How to complete this task: Your task is to work out how many lines in the data that follows hold "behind" and to state that number alone.

Extracted data entries

§ §

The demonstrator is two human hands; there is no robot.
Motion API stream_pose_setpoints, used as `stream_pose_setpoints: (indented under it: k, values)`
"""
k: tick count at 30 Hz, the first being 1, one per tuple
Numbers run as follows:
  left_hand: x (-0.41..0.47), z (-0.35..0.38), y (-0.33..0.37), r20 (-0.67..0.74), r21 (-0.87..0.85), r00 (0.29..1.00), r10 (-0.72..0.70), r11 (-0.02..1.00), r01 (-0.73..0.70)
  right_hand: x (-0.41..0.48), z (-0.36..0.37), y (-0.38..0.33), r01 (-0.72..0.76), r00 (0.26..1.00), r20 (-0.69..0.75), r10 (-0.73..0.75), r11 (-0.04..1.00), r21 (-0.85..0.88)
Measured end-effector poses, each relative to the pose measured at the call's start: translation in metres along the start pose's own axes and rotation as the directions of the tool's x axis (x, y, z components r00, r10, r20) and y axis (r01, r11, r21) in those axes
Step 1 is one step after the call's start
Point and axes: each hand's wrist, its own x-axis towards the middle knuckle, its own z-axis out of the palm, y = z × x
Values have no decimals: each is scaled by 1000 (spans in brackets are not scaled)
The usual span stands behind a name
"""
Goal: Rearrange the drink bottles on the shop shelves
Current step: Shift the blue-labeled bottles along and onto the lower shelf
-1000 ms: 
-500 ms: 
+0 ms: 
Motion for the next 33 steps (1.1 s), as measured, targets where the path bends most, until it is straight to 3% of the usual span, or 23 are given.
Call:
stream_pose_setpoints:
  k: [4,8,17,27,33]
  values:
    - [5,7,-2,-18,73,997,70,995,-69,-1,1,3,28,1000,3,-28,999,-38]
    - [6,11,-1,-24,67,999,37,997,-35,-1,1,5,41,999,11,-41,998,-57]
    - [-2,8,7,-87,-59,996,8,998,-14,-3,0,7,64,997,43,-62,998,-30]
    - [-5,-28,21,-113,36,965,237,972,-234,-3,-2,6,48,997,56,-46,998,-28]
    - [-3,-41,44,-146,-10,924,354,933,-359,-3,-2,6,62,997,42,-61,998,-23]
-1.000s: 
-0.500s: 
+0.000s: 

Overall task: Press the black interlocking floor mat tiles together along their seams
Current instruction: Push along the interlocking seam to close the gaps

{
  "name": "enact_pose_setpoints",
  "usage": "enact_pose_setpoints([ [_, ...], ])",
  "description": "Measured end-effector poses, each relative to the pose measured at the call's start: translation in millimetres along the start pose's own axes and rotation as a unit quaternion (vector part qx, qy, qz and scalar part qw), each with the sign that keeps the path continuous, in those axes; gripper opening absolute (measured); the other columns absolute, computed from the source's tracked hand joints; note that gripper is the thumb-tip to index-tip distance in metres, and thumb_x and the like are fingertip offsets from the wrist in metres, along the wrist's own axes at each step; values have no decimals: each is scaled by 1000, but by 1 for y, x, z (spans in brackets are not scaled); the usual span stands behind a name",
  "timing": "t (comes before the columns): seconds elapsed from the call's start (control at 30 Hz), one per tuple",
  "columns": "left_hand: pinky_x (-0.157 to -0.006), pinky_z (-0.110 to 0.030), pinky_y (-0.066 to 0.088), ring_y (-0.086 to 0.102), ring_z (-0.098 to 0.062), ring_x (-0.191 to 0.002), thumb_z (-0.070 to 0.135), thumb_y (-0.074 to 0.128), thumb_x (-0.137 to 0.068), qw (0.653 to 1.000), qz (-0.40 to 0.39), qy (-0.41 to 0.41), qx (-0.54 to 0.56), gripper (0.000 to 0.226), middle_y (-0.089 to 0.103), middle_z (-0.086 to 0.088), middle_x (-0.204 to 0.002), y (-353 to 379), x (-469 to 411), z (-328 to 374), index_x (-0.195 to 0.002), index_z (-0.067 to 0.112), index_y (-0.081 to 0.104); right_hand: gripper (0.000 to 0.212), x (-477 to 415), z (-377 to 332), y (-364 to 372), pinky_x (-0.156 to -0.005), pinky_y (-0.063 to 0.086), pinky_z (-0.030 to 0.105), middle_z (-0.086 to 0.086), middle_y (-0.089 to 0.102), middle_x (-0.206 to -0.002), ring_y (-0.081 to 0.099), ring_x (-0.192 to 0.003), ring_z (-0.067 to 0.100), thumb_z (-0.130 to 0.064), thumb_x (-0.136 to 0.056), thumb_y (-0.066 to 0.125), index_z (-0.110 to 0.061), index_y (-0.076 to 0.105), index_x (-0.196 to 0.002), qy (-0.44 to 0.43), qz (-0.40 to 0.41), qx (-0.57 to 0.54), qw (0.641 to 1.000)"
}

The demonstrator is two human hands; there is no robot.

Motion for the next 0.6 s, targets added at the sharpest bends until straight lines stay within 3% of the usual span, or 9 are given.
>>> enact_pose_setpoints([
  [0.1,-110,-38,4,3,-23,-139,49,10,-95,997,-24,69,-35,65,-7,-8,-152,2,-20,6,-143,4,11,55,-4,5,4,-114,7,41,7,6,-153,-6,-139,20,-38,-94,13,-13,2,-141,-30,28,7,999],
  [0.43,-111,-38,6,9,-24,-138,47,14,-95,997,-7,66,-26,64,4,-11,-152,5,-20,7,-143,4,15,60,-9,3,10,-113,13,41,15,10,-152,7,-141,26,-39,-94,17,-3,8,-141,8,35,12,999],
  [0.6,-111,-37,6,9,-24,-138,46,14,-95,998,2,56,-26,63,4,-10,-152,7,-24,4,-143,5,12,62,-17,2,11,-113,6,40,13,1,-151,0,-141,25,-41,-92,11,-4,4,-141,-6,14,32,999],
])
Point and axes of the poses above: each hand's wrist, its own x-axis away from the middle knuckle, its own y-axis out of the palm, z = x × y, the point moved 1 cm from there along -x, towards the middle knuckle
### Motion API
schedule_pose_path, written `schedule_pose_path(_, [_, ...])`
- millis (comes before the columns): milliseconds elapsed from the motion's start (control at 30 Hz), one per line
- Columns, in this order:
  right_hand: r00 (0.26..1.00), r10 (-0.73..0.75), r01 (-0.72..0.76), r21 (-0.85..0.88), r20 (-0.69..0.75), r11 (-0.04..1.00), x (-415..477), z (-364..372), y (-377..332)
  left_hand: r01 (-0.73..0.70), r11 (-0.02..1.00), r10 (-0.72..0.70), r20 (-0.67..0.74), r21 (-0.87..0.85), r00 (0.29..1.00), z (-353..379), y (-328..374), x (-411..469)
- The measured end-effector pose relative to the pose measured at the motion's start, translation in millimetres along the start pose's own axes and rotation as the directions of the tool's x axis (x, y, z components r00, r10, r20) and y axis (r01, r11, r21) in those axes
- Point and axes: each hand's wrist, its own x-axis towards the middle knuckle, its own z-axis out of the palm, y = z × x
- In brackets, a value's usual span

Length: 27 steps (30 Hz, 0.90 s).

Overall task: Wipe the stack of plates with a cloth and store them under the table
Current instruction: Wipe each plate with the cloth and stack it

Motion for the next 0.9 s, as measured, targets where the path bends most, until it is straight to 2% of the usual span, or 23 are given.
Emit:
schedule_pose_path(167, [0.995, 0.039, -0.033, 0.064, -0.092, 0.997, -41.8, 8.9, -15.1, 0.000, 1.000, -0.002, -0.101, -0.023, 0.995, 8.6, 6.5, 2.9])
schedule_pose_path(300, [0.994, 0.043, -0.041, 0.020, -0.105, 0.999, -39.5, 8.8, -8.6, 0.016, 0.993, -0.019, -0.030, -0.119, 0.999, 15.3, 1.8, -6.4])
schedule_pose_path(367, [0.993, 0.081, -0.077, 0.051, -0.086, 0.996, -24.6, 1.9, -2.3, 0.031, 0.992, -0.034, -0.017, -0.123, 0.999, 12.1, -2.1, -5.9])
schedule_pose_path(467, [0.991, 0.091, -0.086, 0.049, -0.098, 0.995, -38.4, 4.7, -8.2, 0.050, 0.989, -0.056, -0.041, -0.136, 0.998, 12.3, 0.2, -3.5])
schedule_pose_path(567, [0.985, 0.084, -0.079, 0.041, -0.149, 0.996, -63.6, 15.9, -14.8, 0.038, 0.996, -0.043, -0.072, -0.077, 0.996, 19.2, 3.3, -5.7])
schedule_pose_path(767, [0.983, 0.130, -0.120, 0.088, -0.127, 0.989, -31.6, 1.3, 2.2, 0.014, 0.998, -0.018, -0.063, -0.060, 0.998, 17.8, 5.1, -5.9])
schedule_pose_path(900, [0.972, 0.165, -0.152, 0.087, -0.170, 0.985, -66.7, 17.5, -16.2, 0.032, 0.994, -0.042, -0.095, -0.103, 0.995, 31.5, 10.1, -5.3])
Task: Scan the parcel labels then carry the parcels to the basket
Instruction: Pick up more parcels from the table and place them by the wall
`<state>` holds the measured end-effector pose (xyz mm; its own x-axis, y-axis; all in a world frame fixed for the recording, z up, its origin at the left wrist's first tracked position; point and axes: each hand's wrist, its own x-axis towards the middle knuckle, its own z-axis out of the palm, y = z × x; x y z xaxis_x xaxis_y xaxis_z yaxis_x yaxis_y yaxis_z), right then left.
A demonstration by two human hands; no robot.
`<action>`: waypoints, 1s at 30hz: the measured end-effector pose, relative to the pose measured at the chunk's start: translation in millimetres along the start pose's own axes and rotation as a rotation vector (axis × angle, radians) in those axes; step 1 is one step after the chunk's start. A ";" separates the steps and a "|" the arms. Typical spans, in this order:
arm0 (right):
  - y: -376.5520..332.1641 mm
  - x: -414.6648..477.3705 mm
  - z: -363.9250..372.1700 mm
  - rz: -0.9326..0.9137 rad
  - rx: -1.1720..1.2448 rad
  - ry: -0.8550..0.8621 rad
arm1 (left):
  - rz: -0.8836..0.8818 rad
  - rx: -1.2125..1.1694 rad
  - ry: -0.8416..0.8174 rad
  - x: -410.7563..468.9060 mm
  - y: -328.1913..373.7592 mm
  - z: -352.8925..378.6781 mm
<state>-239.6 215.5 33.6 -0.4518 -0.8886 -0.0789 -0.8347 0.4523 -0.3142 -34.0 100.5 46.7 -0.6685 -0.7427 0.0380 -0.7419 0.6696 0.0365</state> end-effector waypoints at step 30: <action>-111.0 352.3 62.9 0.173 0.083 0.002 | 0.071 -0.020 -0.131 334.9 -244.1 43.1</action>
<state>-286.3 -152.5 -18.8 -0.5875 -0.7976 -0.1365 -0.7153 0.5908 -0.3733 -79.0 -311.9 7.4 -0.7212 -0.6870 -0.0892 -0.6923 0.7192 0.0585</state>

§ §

The completed task: 2